Sun told the Standing Committee of the 12th Beijing Municipal People's Congress that the municipal government will provide more funds and take more action to create roughly 200,000 more jobs each year. The government will try to keep the urban registered unemployment rate at fewer than 2.5 percent of the working-age population.

This task will be fulfilled through the upbeat development of community service businesses, and high-tech and modern manufacturing industries, he said. Private businesses in the service sector, especially those providing community services, have already been taking on an important role in the campaign, Sun added.

Such community service businesses start with small start-up funds, but can benefit from a hugely profitable market.

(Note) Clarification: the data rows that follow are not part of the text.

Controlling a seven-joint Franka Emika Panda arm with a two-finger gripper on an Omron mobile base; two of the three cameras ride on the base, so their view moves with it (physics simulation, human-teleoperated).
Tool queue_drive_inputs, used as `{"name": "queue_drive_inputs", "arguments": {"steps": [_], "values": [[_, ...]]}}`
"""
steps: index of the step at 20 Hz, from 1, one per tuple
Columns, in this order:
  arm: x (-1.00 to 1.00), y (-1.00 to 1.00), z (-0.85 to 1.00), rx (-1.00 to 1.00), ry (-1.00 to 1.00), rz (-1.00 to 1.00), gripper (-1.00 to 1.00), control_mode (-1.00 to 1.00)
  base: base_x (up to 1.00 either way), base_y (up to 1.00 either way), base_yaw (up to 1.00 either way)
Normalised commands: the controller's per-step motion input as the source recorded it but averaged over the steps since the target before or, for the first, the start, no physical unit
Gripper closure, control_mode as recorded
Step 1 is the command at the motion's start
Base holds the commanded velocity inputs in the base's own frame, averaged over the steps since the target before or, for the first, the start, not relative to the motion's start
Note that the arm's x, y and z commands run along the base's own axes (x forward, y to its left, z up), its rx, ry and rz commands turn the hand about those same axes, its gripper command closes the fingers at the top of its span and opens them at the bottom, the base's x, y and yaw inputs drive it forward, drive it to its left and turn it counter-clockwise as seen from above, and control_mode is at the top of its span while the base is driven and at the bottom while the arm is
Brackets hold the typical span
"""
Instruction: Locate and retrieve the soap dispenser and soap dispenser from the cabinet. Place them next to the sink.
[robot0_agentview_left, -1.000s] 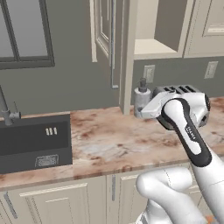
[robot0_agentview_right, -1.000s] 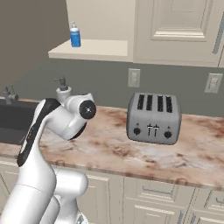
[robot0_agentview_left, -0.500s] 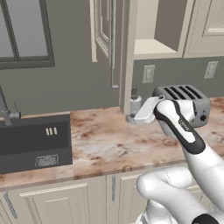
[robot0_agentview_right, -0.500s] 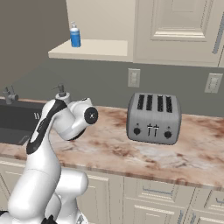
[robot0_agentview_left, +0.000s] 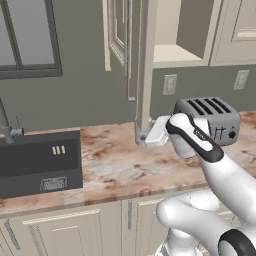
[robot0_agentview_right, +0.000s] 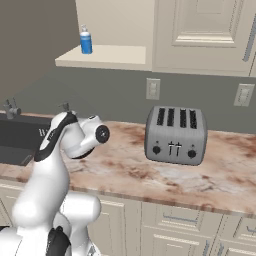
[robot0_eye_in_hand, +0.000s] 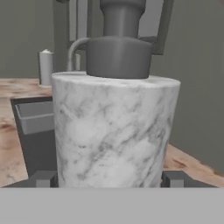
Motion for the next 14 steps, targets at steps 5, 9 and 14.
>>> {"name": "queue_drive_inputs", "arguments": {"steps": [5,9,14], "values": [[0.09,0.24,-0.23,-0.02,0.03,0.04,1.00,-1.00,0.00,0.00,0.00],[0.08,0.28,-0.25,-0.01,0.00,0.04,1.00,-1.00,0.00,0.00,0.00],[0.14,0.35,-0.30,-0.01,0.00,0.04,1.00,-1.00,0.00,0.00,0.00]]}}
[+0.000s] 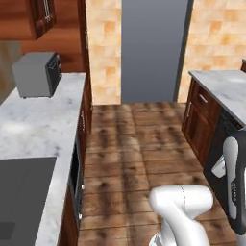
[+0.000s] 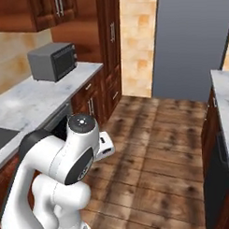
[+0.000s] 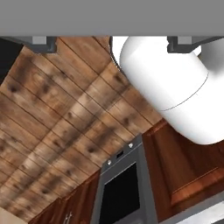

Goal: Move the pot and pan from the stove into the sink.

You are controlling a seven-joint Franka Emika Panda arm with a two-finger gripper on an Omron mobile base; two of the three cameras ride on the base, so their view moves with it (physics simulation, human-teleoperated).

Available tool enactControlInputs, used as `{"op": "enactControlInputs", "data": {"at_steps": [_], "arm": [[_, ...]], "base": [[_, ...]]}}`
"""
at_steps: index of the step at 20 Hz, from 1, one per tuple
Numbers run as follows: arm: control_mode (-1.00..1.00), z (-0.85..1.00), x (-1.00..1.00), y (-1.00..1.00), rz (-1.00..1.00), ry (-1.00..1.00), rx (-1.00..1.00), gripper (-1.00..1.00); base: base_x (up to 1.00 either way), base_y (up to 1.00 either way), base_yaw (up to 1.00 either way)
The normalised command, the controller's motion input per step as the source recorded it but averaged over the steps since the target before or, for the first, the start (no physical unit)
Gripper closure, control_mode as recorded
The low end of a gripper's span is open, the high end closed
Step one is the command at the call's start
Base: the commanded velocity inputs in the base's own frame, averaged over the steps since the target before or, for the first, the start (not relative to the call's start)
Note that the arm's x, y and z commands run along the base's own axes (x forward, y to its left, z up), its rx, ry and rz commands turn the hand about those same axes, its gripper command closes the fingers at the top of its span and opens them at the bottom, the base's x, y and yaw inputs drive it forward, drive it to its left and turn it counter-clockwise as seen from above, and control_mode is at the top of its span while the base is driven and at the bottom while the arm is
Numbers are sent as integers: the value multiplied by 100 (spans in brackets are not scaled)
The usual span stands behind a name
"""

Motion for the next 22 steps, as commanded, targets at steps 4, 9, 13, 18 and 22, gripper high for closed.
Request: {"op": "enactControlInputs", "data": {"at_steps": [4,9,13,18,22], "arm": [[100,0,0,0,0,0,0,-100],[100,0,0,0,0,0,0,-100],[100,0,0,0,0,0,0,-100],[100,0,0,0,0,0,0,-100],[100,0,0,0,0,0,0,-100]], "base": [[0,-7,-50],[0,-7,-50],[0,-5,-50],[0,-4,-50],[0,-4,-50]]}}
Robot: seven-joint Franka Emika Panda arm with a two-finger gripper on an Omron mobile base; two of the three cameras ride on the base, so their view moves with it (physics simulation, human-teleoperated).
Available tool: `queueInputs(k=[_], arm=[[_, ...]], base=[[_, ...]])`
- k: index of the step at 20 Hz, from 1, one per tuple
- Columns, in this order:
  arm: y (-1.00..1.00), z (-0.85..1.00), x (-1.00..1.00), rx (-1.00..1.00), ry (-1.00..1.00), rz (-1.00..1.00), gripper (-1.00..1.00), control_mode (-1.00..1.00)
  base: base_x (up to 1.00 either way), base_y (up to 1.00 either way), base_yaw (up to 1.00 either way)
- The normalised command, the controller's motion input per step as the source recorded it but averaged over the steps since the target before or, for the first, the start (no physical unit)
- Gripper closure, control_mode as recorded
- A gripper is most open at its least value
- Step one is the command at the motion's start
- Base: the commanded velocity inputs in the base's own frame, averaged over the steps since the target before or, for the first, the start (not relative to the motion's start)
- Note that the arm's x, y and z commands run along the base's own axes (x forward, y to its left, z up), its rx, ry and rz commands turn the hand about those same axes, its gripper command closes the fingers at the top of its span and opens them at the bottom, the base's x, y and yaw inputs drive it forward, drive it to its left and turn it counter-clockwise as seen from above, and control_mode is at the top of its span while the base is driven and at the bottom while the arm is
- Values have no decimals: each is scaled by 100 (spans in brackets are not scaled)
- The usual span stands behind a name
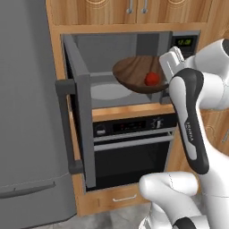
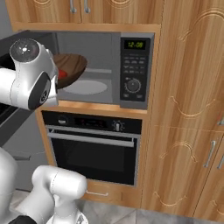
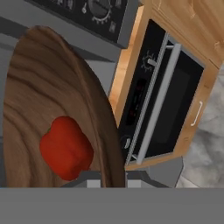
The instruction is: Pick the bell pepper from the sink and place it in the bowl. Then pick the bowl and place it in the microwave. Then close the microwave door and press the start button.
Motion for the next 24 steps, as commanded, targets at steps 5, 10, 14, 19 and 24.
queueInputs(k=[5,10,14,19,24], arm=[[0,0,0,0,0,0,100,100],[32,-46,17,0,6,0,100,-100],[-22,-37,14,2,3,0,100,-100],[-15,-27,75,1,4,0,100,-100],[0,-13,100,0,6,0,100,-100]], base=[[5,50,-1],[0,0,0],[0,0,0],[0,0,0],[0,0,0]])
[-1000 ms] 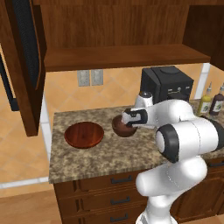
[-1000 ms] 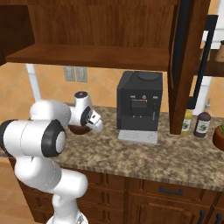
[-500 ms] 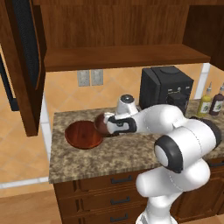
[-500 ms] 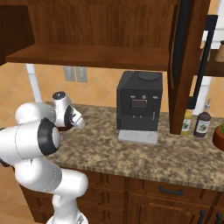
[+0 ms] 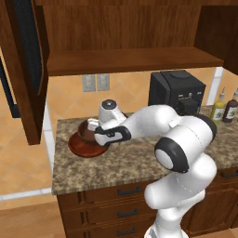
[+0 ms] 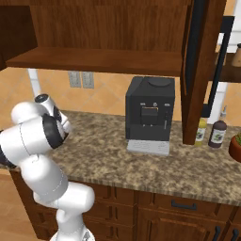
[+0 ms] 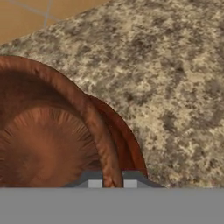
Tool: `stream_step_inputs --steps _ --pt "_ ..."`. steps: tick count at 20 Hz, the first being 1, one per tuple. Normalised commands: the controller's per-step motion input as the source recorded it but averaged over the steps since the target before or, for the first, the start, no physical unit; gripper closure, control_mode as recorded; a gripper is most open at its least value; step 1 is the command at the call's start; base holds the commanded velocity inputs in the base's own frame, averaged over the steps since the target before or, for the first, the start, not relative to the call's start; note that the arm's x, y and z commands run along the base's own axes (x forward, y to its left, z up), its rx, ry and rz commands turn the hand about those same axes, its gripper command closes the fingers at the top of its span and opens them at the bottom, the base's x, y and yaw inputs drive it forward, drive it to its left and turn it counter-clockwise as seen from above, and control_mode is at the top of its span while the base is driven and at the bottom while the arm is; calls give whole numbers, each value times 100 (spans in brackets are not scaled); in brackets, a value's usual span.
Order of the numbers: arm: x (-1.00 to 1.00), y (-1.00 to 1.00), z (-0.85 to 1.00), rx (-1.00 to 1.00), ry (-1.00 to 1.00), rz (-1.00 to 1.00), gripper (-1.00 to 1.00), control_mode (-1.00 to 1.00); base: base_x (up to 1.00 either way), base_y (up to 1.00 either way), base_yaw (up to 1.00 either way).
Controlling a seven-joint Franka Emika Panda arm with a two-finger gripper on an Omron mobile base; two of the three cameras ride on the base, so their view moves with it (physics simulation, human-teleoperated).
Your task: Pick up the bowls on the counter and stack them on top of one another in the open cabinet. Place the smaller bowl on top of the larger bowl.
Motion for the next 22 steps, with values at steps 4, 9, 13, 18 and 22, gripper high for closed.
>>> stream_step_inputs --steps 4,9,13,18,22 --pt "13 27 -19 -5 0 8 100 -100 0 0 0" --pt "31 24 -37 -4 0 3 100 -100 0 0 0" --pt "28 23 -26 -1 0 3 -100 -100 0 0 0" --pt "-6 0 25 2 -2 0 -100 -100 0 0 0" --pt "-59 -16 71 11 1 0 -100 -100 0 0 0"
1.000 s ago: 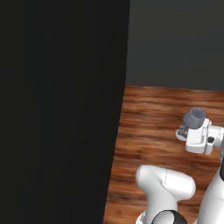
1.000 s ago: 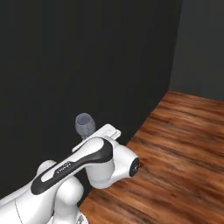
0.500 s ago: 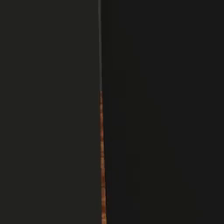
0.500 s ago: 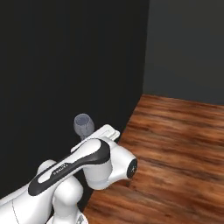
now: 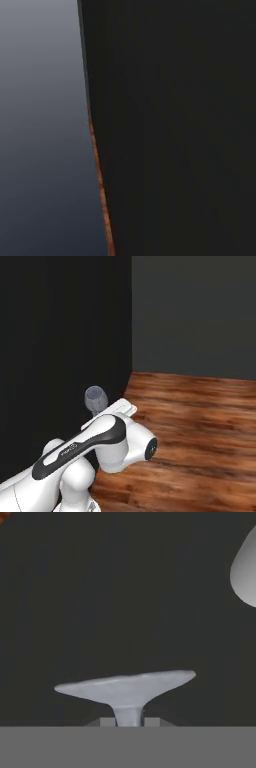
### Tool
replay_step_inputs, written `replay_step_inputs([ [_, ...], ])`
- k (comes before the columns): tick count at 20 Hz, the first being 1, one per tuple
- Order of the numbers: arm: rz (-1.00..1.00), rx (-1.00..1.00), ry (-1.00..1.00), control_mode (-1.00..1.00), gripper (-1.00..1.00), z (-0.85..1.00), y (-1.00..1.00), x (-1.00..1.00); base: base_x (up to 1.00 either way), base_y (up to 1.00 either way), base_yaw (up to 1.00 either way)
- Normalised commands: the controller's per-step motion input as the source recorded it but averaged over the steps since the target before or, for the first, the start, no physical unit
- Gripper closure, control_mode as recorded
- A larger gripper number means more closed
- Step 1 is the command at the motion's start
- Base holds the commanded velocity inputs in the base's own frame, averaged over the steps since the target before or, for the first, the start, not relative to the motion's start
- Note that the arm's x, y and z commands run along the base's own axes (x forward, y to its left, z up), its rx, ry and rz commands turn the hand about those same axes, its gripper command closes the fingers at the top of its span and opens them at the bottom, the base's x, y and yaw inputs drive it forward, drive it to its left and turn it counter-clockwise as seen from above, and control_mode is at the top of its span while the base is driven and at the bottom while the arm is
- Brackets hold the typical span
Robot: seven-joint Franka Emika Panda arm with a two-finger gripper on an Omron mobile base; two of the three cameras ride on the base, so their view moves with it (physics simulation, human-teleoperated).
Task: Retrieve the wine glasses from the counter and place one next to each plate.
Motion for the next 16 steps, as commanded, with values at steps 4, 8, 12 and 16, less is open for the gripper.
replay_step_inputs([
  [4, 0.0, 0.0, 0.0, 1.0, 1.0, 0.0, 0.0, 0.0, 1.0, 0.32, -0.34],
  [8, 0.0, 0.0, 0.0, 1.0, 1.0, 0.0, 0.0, 0.0, 1.0, 0.33, -0.31],
  [12, 0.0, 0.0, 0.0, 1.0, 1.0, 0.0, 0.0, 0.0, 1.0, 0.26, -0.18],
  [16, 0.0, 0.0, 0.0, 1.0, 1.0, 0.0, 0.0, 0.0, 1.0, 0.19, -0.2],
])
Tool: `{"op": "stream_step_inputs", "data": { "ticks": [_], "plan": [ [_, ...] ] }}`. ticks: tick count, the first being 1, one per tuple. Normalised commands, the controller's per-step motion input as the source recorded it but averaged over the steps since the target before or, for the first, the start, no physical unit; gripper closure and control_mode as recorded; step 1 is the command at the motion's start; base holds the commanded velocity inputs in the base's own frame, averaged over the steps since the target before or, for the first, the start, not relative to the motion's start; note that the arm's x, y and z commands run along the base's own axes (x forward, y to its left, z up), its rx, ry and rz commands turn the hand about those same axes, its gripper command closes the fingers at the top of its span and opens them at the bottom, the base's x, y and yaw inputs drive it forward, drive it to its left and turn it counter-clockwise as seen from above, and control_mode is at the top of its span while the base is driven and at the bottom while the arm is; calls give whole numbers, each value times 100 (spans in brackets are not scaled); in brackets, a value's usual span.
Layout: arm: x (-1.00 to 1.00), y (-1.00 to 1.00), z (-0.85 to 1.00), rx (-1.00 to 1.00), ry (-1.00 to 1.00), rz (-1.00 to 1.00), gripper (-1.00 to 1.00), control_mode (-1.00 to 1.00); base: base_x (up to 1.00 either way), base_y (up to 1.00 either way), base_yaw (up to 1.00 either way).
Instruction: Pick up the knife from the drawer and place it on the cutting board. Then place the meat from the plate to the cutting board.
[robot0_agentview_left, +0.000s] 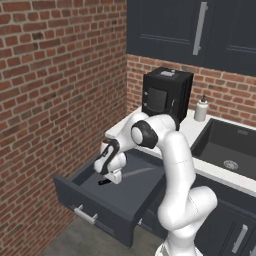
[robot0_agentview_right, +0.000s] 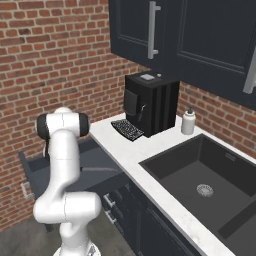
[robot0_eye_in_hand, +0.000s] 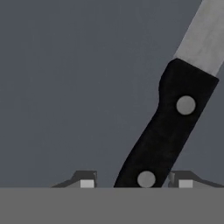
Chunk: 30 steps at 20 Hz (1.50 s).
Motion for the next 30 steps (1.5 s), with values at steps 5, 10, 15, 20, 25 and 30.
{"op": "stream_step_inputs", "data": {
  "ticks": [5, 10, 15, 20, 25, 30],
  "plan": [
    [-39, 20, -49, 0, 0, 0, 100, -100, 0, 0, 0],
    [-33, 8, -17, 0, 0, 0, 100, -100, 0, 0, 0],
    [-27, 0, 32, 0, -1, 0, 100, -100, 0, 0, 0],
    [-28, 0, 90, 0, 0, 1, 100, -100, 0, 0, 0],
    [-22, 0, 100, -1, 0, 9, 100, -100, 0, 0, 0],
    [-29, 0, 100, -4, 0, 19, 100, -100, 0, 0, 0]
  ]
}}
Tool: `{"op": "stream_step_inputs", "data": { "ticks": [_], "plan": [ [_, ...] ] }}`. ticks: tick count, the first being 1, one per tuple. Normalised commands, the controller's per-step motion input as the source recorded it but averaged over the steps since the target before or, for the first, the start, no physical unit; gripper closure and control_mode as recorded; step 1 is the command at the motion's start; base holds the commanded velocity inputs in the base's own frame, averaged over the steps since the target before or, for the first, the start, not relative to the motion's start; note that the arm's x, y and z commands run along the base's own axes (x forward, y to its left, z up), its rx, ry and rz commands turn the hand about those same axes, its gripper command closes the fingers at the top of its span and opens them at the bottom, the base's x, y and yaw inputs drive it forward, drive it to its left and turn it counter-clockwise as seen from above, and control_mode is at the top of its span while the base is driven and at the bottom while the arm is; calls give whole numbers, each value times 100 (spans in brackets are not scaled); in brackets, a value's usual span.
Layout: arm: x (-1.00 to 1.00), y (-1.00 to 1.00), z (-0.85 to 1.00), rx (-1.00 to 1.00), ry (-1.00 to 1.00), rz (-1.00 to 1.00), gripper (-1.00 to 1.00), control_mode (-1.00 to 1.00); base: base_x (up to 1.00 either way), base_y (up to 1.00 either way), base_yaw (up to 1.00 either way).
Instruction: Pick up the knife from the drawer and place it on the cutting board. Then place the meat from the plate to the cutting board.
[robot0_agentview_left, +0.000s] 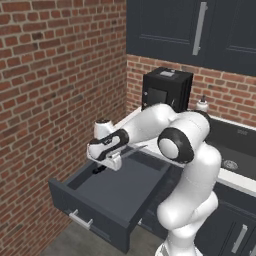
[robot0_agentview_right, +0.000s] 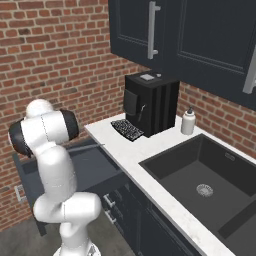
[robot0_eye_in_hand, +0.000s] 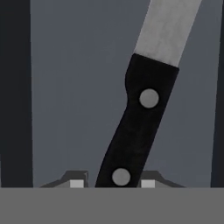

Their rapid development proves the effectiveness of the municipal authority's policy incentives in this regard, said Sun.

For example, the municipal government ruled last December that all unemployed people starting their own business will have administrative fees for operational licenses, income tax and business tax all waived and they will be eligible for small bank loans.

Between this year and 2005, the municipal government plans to allocate 660 million yuan (US$79.7 million) each year for the exclusive purpose of job creation.

However, Sun acknowledged a criticism from the local legislative body that the municipal government still needs to work on a related monitoring mechanism to ensure the implementation of all preferential policies.

Gao Zuozhi, director of the Standing Committee's Fiscal and Economic Subcommittee, also urged the municipal government to adjust the operational mechanism regarding small bank loans aimed at helping more laid-off people start their own businesses. "A lower threshold is greatly needed," he said.